What is needed:
Please set down every entry below exactly as given.

Provided records:

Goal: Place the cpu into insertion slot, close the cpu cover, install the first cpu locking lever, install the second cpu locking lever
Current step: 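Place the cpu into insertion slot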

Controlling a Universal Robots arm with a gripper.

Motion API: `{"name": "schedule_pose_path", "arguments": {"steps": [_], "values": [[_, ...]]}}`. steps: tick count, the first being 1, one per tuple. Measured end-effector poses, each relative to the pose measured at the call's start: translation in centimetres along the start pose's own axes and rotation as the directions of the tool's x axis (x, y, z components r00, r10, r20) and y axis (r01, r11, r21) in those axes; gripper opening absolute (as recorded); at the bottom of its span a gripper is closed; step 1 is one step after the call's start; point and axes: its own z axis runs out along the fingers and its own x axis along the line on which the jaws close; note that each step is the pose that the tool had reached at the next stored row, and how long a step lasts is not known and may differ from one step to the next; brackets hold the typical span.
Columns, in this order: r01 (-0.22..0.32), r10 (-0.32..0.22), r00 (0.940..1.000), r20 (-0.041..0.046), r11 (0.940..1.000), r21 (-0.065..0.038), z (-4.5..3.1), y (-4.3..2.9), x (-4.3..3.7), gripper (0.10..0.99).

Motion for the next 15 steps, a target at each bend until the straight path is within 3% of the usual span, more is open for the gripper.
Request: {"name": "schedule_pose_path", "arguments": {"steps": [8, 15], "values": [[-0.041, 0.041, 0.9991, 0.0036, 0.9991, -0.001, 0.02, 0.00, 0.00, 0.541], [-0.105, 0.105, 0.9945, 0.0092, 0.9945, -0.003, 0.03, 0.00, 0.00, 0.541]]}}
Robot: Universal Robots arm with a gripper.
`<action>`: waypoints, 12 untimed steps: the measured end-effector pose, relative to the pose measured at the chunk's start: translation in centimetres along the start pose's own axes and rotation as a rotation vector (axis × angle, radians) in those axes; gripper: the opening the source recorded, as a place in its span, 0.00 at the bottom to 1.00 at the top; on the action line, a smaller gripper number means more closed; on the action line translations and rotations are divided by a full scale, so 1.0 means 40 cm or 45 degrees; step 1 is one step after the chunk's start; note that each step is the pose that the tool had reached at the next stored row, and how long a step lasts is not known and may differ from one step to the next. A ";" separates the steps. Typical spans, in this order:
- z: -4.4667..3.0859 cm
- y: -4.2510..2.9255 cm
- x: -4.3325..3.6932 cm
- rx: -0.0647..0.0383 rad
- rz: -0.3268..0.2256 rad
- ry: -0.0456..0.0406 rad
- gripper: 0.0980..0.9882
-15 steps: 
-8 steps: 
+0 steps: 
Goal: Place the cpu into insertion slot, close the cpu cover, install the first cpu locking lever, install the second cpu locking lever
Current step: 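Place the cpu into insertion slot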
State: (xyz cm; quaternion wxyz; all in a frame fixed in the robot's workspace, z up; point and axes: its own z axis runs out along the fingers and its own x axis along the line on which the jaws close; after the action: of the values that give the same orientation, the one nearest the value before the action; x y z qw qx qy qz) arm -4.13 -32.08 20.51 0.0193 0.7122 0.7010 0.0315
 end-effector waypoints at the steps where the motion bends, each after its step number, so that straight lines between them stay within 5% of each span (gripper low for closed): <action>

Answer for the task:
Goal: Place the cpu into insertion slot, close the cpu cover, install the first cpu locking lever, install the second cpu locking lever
Current step: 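Place the cpu into insertion slot
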
Controlling a Universal Robots arm with a gripper.

Motion API: `{"name": "schedule_pose_path", "arguments": {"steps": [_], "values": [[_, ...]]}}`. steps: tick count, the first being 1, one per tuple. Measured end-effector poses, each relative to the pose measured at the call's start: translation in centimetres along the start pose's own axes and rotation as the directions of the tool's x axis (x, y, z components r00, r10, r20) and y axis (r01, r11, r21) in those axes; gripper opening absolute (as recorded); at the bottom of its span a gripper is closed; step 1 is one step after the call's start; point and axes: its own z axis runs out along the fingers and its own x axis along the line on which the jaws close; note that each step is the pose that the tool had reached at the next stored row, and how long a step lasts is not known and may differ from one step to the next; brackets hold the typical span.
Columns, in this order: r01 (-0.22..0.32), r10 (-0.32..0.22), r00 (0.940..1.000), r20 (-0.041..0.046), r11 (0.940..1.000), r21 (-0.065..0.038), z (-4.5..3.1), y (-4.3..2.9), x (-4.3..3.7), gripper (0.10..0.99).

Motion for the next 15 steps, a target at each bend until the straight path is within 3% of the usual span, more is open for the gripper.
Request: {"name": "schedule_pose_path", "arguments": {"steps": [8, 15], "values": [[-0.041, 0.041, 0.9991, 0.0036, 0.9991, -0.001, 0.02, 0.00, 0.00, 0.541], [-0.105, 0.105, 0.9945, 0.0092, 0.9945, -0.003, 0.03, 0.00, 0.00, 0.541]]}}
Robot: Universal Robots arm with a gripper.
`<action>`: waypoints, 12 untimed steps: the measured end-effector pose, relative to the pose measured at the chunk's start: translation in centimetres along the start pose's own axes and rotation as a rotation vector (axis × angle, radians) in those axes; gripper: the opening the source recorded, as a place in its span, 0.00 at the bottom to 1.00 at the top; on the action line, a smaller gripper number means more closed; on the action line translations and rotations are divided by a full scale, so 1.0 means 40 cm or 45 degrees; step 1 is one step after the chunk's start; note that each step is the pose that the tool had reached at the next stored row, and how long a step lasts is not known and may differ from one step to the next. A ";" separates the steps. Typical spans, in this order:
- z: -4.4667..3.0859 cm
- y: -4.2510..2.9255 cm
- x: -4.3325..3.6932 cm
- rx: -0.0647..0.0383 rad
- rz: -0.3268..0.2256 rad
- ry: -0.0456..0.0406 rad
- gripper: 0.0980..0.9882
-15 steps: 
-8 steps: 
+0 steps: 
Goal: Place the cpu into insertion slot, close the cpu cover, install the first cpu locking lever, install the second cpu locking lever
Current step: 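Place the cpu into insertion slot
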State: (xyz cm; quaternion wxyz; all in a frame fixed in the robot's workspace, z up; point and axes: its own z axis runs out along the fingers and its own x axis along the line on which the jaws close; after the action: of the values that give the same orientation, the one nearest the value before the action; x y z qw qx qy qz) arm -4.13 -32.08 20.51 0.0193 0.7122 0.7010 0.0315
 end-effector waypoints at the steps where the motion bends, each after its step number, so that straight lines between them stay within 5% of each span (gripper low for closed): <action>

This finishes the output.